After locating the line with "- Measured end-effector" in the data that follows, return it and every later line exactly, up to and including the line with "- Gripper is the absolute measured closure".

**Dataset section**.
-*-

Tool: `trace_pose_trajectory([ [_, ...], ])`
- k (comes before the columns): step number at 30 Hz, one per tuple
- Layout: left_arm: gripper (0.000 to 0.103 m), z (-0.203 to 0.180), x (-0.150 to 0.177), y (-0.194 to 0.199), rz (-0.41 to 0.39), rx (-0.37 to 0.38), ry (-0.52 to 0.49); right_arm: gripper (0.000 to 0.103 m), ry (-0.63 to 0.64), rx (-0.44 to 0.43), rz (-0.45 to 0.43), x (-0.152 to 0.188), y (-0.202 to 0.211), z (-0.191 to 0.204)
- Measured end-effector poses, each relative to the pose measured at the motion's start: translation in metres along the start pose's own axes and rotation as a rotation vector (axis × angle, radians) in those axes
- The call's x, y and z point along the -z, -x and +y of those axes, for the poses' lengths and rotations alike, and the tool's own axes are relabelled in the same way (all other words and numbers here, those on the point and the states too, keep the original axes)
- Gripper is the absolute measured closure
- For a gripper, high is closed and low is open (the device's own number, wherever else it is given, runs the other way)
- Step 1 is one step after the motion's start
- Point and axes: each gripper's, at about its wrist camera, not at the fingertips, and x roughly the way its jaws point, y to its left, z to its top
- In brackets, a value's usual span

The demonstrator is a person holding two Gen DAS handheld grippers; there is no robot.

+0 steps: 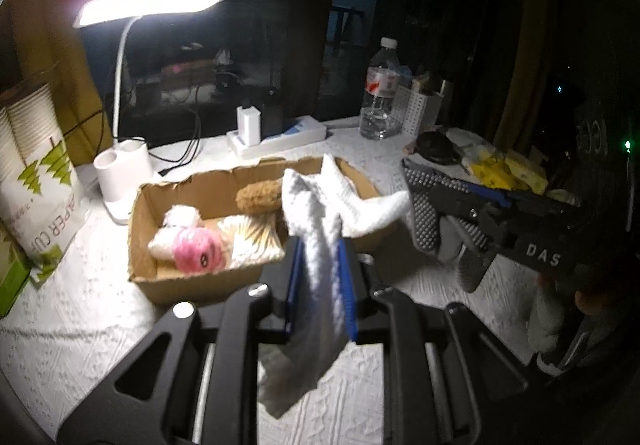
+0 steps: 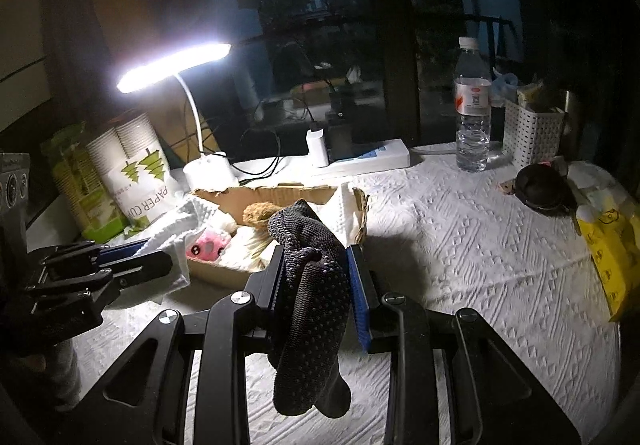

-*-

**The completed task**.
- Measured end-effector poses, each relative to the pose measured at the motion's start: translation in metres along the start pose's own axes and rotation as a rotation vector (axis × angle, radians) in those axes
- The call's x, y and z point along the -z, -x and +y of those axes, for the poses' lengths and rotations alike, and the tool's own axes are relabelled in the same way (all other words and numbers here, those on the point and the states too, keep the original axes)
- Gripper is the absolute measured closure

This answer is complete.